The strongest argument for ObamaCare's constitutionality, in Mr. Barnett's view, begins with the premise—true as a matter of settled law—that Congress has the power to regulate insurance. Among the regulations Congress has seen fit to enact is one barring insurance companies from refusing coverage to people with pre-existing conditions. This regulation cannot work without keeping healthy people in the insurance pool.
"It's necessary under the loose, anything-goes criteria of necessary" that the court typically uses in deference to Congress, Mr. Barnett says. "But it's also necessary under a tighter 'Is it really necessary?' [standard], and the answer is, 'Yeah.' And did Congress really do it for that reason? The answer is again, 'Yeah.' So it kind of satisfies even the kind of scrutiny I would like to see attached to it."
But is it proper? Again, because such an individual mandate is unprecedented, no case law exists that speaks directly to the question. Mr. Barnett's counter-argument necessarily ventures into uncharted legal territory.
He notes that twice in the 1990s, the high court struck down federal mandates against state governments—one requiring legislatures to pass laws dealing with the transport of nuclear waste, and one mandating that police conduct background checks on gun buyers—saying they amounted to unconstitutional "commandeering" under the 10th Amendment. That amendment is usually thought of as protecting states' rights, but note the final four words: "The powers not delegated to the United States by the Constitution, nor prohibited by it to the States, are reserved to the States respectively, or to the people."

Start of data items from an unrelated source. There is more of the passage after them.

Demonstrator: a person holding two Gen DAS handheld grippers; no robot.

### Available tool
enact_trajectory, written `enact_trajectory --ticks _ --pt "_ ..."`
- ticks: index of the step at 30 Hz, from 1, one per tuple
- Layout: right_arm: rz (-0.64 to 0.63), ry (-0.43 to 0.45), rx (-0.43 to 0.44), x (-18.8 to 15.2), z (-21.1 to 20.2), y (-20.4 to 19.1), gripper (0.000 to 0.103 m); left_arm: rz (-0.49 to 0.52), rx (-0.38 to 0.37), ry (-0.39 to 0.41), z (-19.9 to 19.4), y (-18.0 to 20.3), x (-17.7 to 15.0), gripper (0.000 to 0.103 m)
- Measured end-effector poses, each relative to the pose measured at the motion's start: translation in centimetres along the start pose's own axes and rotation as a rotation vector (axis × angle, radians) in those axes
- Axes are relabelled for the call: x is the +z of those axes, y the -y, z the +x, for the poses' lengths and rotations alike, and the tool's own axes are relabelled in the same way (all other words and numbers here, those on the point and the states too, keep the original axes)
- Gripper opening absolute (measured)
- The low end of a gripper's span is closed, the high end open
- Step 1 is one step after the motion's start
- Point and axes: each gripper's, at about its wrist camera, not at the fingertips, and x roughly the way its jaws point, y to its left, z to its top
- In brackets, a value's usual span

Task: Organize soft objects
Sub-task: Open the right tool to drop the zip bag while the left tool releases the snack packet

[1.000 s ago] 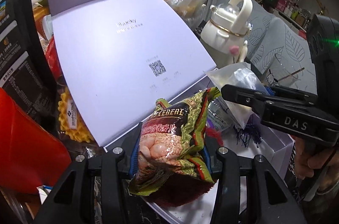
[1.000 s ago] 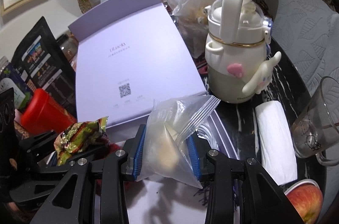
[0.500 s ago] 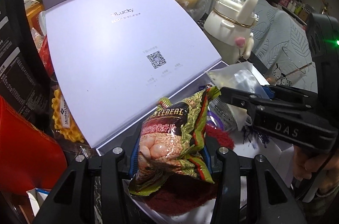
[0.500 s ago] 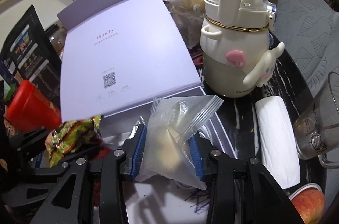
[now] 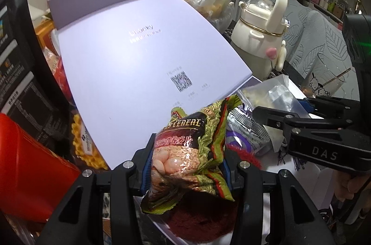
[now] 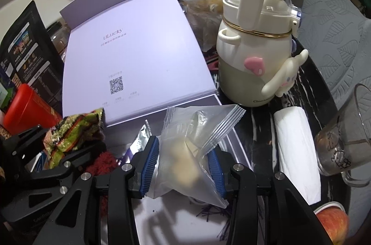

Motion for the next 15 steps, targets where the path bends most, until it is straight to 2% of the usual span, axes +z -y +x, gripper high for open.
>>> enact_trajectory --ticks 3,6,10,15 --pt "-0.010 0.011 -0.015 0.1 -0.4 -0.1 0.060 0.016 0.018 0.003 -0.1 0.0 0.4 0.047" --pt "-0.017 0.024 -0.021 0.2 -0.9 -0.2 0.061 0.015 0.041 -0.008 -0.1 -0.2 0.6 0.050" --pt "-0.017 0.032 -0.027 0.2 -1.5 -0.2 0.062 0.002 0.050 0.010 -0.6 -0.2 0.7 0.064" --pt "-0.009 0.046 -0.030 0.1 -2.8 -0.1 0.062 0.025 0.071 0.069 -2.7 0.4 1.0 0.068"
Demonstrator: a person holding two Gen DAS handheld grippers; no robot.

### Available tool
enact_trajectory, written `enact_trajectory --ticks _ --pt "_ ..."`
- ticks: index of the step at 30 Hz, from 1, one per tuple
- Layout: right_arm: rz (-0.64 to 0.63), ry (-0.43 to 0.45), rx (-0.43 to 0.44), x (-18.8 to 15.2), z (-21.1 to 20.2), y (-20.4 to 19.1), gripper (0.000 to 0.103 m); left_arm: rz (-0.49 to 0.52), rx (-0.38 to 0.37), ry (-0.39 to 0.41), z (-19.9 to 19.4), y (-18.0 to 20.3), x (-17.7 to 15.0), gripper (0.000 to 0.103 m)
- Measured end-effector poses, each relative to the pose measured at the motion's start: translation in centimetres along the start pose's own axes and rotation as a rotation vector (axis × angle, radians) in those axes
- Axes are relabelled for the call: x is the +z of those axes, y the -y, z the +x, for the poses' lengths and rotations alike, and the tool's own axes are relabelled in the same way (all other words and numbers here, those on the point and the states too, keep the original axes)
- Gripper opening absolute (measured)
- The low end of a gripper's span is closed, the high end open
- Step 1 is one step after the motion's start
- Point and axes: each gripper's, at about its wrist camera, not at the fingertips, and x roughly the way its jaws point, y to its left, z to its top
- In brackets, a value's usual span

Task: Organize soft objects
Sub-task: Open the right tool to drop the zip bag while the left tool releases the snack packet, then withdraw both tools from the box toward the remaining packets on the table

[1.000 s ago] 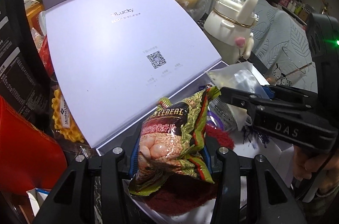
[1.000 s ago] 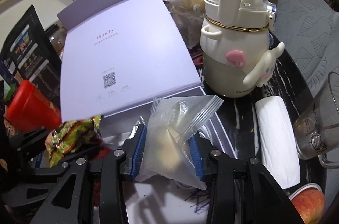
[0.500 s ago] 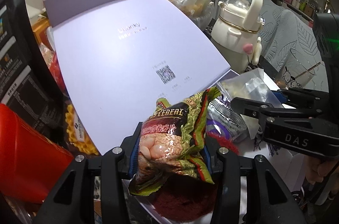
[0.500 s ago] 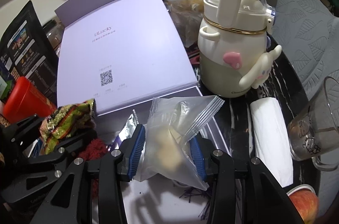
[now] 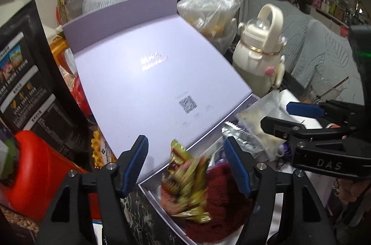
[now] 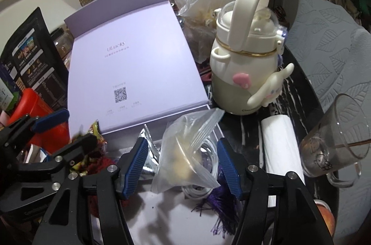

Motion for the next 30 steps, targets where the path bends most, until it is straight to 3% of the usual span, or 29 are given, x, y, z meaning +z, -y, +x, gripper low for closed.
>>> enact_trajectory --ticks 17,30 --pt "-0.046 0.146 -0.052 -0.6 -10.8 -2.3 0.062 0.008 -0.060 0.126 -9.1 1.6 1.0 0.068" --pt "-0.075 0.252 -0.093 -5.0 -20.9 -3.7 0.063 0.063 -0.105 0.208 -17.5 4.6 -1.1 0.068"
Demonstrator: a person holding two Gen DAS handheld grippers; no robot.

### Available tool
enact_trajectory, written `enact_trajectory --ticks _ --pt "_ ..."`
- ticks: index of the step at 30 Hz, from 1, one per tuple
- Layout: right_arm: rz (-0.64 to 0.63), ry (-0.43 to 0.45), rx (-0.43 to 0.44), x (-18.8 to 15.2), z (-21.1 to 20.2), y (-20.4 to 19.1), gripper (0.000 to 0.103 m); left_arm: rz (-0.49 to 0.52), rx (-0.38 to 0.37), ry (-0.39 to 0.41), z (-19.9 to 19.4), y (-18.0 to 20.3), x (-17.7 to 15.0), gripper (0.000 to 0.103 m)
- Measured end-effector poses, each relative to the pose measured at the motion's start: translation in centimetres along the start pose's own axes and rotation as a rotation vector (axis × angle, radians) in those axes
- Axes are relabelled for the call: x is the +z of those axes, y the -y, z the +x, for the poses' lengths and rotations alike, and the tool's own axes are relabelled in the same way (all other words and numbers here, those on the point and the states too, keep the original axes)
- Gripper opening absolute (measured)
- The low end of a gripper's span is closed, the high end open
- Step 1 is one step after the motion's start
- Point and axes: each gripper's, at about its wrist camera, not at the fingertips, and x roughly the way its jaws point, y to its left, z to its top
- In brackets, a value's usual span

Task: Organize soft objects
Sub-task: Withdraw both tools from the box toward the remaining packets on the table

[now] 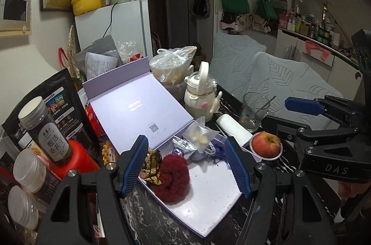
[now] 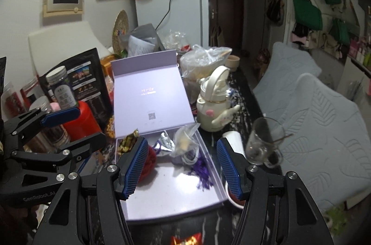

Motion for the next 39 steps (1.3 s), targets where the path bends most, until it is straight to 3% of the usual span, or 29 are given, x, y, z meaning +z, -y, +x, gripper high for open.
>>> enact_trajectory --ticks 5,8,21,39 --pt "0.007 0.023 -0.021 -1.3 -3.2 -0.1 0.065 0.025 -0.020 0.014 -2.7 1.6 -0.7 0.068" --pt "0.015 0.042 -0.019 -2.3 -5.3 0.0 0.067 0.044 -0.029 0.028 -4.3 2.5 -1.2 0.082" --pt "0.041 0.086 -0.076 -8.7 -12.7 -0.3 0.077 0.109 -0.088 0.054 -9.2 6.0 -4.9 0.083" --pt "0.130 0.032 -0.125 -18.3 -16.1 0.4 0.080 0.165 -0.241 -0.023 -10.4 11.2 -11.3 0.083"
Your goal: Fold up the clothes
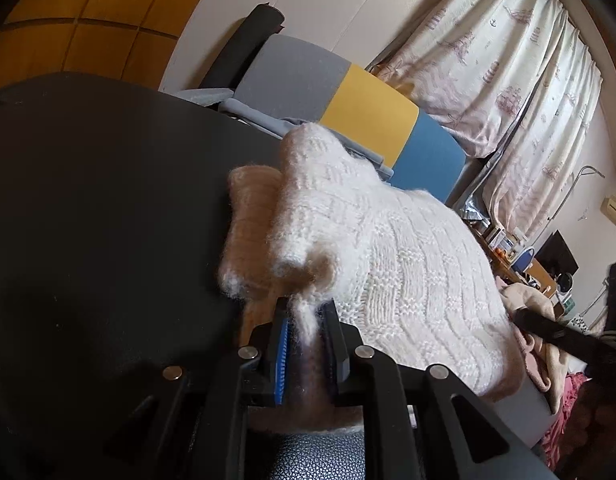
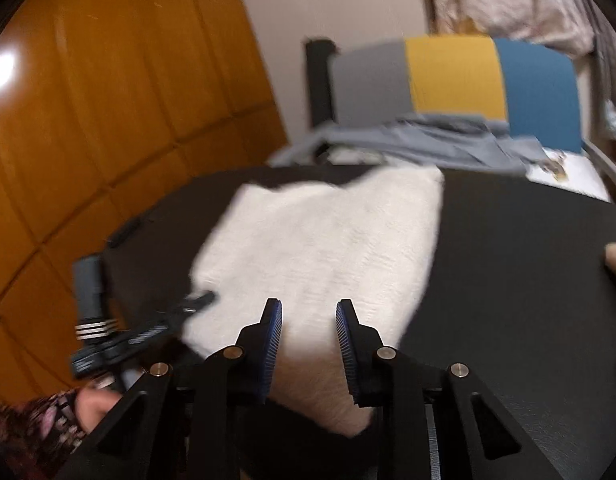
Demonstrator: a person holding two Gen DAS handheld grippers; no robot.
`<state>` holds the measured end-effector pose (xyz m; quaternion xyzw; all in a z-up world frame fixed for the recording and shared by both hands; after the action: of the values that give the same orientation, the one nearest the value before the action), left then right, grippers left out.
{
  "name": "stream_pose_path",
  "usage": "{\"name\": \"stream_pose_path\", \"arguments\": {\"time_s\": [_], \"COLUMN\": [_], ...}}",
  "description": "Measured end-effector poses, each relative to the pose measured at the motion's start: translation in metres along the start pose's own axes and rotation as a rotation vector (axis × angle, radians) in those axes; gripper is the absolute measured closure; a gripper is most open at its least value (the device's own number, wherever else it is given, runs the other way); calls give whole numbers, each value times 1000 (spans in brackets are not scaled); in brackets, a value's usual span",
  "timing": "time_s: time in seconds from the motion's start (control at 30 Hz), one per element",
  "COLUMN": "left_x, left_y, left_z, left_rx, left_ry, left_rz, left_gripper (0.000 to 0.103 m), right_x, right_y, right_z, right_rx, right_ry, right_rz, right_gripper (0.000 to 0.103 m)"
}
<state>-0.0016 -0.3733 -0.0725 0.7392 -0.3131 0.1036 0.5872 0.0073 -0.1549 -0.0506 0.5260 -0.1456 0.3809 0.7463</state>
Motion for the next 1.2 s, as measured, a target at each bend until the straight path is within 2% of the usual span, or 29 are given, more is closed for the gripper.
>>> {"name": "stream_pose_path", "arguments": {"time_s": [0.1,0.17,0.2,0.27,0.33,0.4,0.5,0.6,0.67,0.73,0.77,0.83,0.9,0.97,1.0,1.03,1.07,1.1,1.13,1.2], "left_x": [4,11,16,30,49,54,30,-22,-58,-83,-86,-80,-72,-66,-64,-63,-62,-62,-63,-65], "left_y": [2,4,8,21,46,71,98,107,102,90,85,73,64,57,55,52,50,50,50,53], "left_z": [-3,0,2,6,7,-2,-30,-50,-45,-25,-11,9,15,15,16,18,21,22,23,28], "left_rx": [-33,-13,7,57,89,69,-44,-192,-237,-227,-187,-113,-123,-195,-202,-208,-193,-160,-138,-109], "left_ry": [66,87,92,104,119,103,58,38,72,149,171,163,160,184,183,183,168,144,129,103], "left_rz": [25,51,53,32,-42,-82,-47,70,177,244,234,181,142,115,104,92,82,76,73,66], "left_gripper": [85,84,84,84,88,87,85,85,85,86,86,90,90,90,90,90,90,90,90,90], "right_x": [-42,-48,-48,-47,-47,-47,-49,-47,-45,-44,-43,-41,-37,-30,-24,-17,-12,-7,-9,-20], "right_y": [-30,-43,-44,-43,-41,-41,-44,-45,-46,-47,-48,-50,-46,-34,-22,-9,7,26,42,71], "right_z": [9,26,28,26,21,21,26,26,24,24,24,24,24,25,25,24,19,12,0,-28], "right_rx": [64,222,246,230,182,174,202,191,180,185,198,230,231,195,166,138,95,47,-24,-187], "right_ry": [-9,-51,-57,-51,-25,-25,-51,-49,-45,-45,-47,-48,-30,16,51,86,94,89,92,103], "right_rz": [161,134,123,109,108,105,90,83,81,75,70,62,85,102,82,62,22,-27,-43,-44], "right_gripper": [73,74,74,74,74,73,73,73,73,72,72,72,70,66,59,48,42,31,24,19]}}
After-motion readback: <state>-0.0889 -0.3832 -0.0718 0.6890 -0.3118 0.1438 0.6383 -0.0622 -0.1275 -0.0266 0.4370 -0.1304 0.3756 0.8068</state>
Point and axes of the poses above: each gripper's, at about its wrist camera, not at the fingertips, and x roughly against the way its jaws point, z to its left, y to its top, the point moved 7 cm from there along -x, roughly the way its jaws point, and after that the axes turned 13 degrees about -x, right-handed, at the moved point
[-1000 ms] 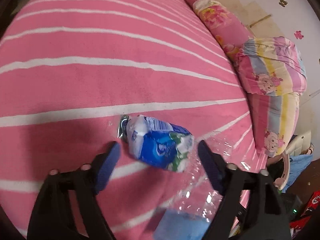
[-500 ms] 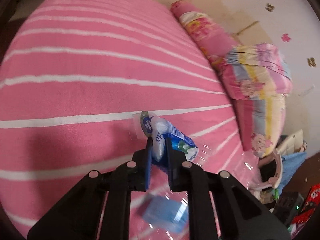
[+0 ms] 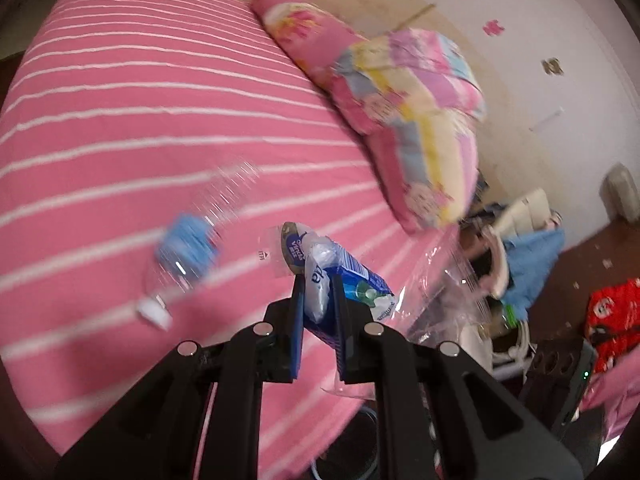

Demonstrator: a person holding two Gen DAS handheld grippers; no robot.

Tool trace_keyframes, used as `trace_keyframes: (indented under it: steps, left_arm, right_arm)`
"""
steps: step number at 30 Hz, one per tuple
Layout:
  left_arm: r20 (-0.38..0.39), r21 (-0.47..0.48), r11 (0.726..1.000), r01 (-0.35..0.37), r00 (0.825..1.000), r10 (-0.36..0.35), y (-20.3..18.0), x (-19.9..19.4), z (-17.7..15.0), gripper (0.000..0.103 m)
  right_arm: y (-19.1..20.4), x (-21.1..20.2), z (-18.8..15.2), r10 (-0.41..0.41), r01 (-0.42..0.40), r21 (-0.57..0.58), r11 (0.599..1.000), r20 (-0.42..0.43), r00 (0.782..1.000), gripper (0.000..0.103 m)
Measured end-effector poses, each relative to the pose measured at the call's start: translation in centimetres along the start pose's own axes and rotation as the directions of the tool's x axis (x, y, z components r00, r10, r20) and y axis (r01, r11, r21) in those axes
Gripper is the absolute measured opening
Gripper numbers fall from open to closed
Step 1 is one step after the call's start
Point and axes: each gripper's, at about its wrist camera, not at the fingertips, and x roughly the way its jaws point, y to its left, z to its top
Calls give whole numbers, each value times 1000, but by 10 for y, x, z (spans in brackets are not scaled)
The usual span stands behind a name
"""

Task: Collect trash
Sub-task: 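Carry the wrapper and clear bag with both tools over the bin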

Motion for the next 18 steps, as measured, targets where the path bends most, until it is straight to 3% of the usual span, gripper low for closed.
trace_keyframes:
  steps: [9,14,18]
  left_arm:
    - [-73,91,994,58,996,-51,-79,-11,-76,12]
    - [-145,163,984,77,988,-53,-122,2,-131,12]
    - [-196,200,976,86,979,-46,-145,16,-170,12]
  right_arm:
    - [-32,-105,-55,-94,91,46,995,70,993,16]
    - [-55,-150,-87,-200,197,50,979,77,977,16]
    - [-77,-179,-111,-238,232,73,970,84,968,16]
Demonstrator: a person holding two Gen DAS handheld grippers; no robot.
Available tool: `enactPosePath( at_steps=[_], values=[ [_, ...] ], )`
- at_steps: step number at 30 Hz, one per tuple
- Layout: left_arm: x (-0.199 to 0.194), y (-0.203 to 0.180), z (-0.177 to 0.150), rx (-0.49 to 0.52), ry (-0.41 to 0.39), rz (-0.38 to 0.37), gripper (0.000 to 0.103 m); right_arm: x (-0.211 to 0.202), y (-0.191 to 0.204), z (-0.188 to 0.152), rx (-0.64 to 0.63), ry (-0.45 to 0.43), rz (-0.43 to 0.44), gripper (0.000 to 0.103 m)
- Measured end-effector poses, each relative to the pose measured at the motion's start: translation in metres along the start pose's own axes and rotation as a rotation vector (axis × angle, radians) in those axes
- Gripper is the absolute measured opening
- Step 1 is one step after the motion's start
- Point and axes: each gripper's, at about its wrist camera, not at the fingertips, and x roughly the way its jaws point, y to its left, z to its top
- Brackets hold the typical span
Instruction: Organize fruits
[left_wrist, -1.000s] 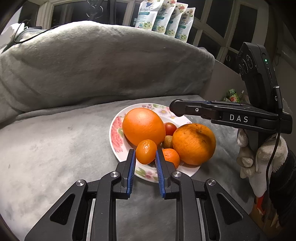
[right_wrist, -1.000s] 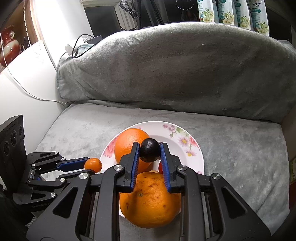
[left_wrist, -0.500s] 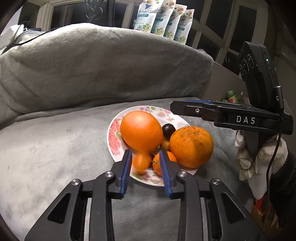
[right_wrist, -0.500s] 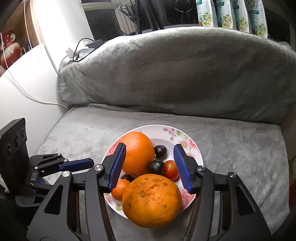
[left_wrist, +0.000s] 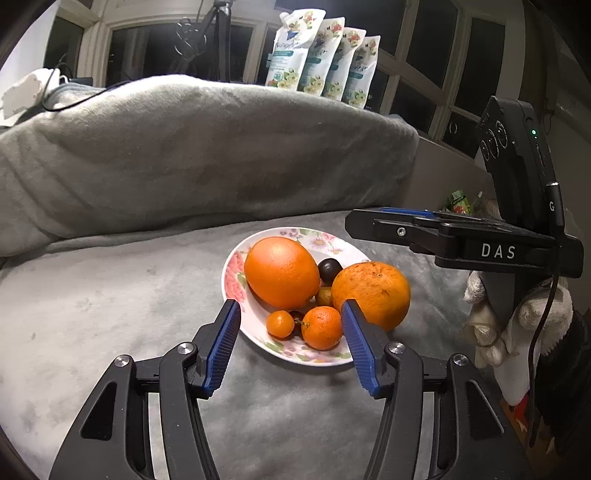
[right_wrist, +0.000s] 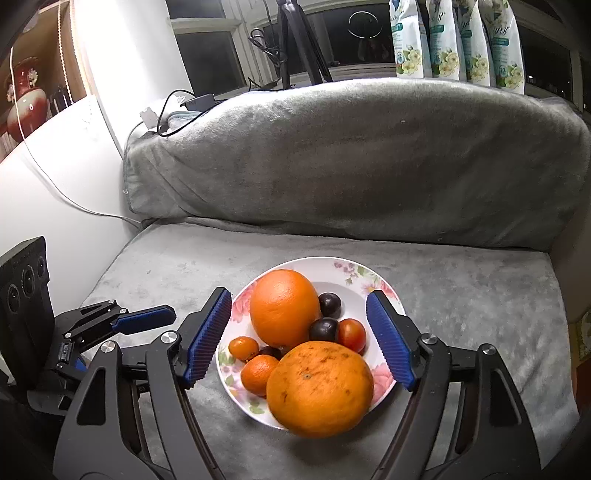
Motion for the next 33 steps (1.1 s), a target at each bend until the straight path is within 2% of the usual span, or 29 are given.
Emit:
enactPosePath(
  at_steps=[3, 9, 12, 18, 21, 25, 33],
  values=[
    [-0.007, -0.001, -0.001, 0.006, -0.014, 0.015, 0.066, -0.009, 0.006, -0.003, 0.001, -0.018, -0.027, 0.09],
    [-0.025, 0.0, -0.007, 0.0, -0.038, 0.044, 0.073, -0.03, 0.023, -0.009, -0.014, -0.074, -0.097, 0.092],
    [-0.033, 0.001, -0.011, -0.003, -0.051, 0.058, 0.074, -0.043, 0.032, -0.014, -0.015, -0.105, -0.147, 0.103],
    [-0.054, 0.003, -0.016, -0.008, -0.099, 0.102, 0.076, -0.065, 0.049, -0.022, -0.014, -0.172, -0.23, 0.103],
    [-0.065, 0.003, -0.018, -0.011, -0.131, 0.123, 0.082, -0.071, 0.056, -0.027, -0.01, -0.192, -0.272, 0.103],
    [-0.08, 0.001, -0.023, -0.012, -0.17, 0.162, 0.082, -0.078, 0.064, -0.036, -0.001, -0.218, -0.325, 0.103],
    [-0.094, -0.001, -0.031, -0.003, -0.192, 0.228, 0.084, -0.09, 0.07, -0.052, 0.044, -0.261, -0.373, 0.103]
  ],
)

"What is the individual mandate?" Mr. Barnett says. "I'll tell you what the individual mandate, in reality, is. It is a commandeering of the people. . . . Now, is there a rule of law preventing that? No. Why isn't there a rule of law preventing that? Because it's never been done before. What's bothering people about the mandate? This fact. It's intuitive to them. People don't even know how to explain it, but there's something different about this, because it's a commandeering of the people as a whole. . . . We commandeer people to serve in the military, to serve on juries, and to file a return and pay their taxes. That's all we commandeer the people to do. This is a new kind of commandeering, and it's offensive to a lot of people."
Will this argument prevail? "If I want to bet actual money, I'll always bet the court upholds anything Congress does," Mr. Barnett says.
Therein lies the danger of constitutional litigation: If you lose, it is a lasting defeat for the principle on behalf of which you are arguing—something Mr. Barnett knows all too well from his experience in the Raich case. "My opening line in the Supreme Court . . . was: If this court upholds this extension of federal power, Gonzales v. Raich will replace Wickard v. Filburn as the outermost extension of federal power ever recognized by this court," he says. "That's kind of what happened, and I'm responsible for that. You know how badly that makes me feel?"
I console him by pointing out that if the court upholds ObamaCare, he will no longer have that unwanted distinction. He responds by laughing, heartily if somewhat ruefully.
Mr. Taranto, a member of The Wall Street Journal's editorial board, writes the Best of the Web Today column for OpinionJournal.com.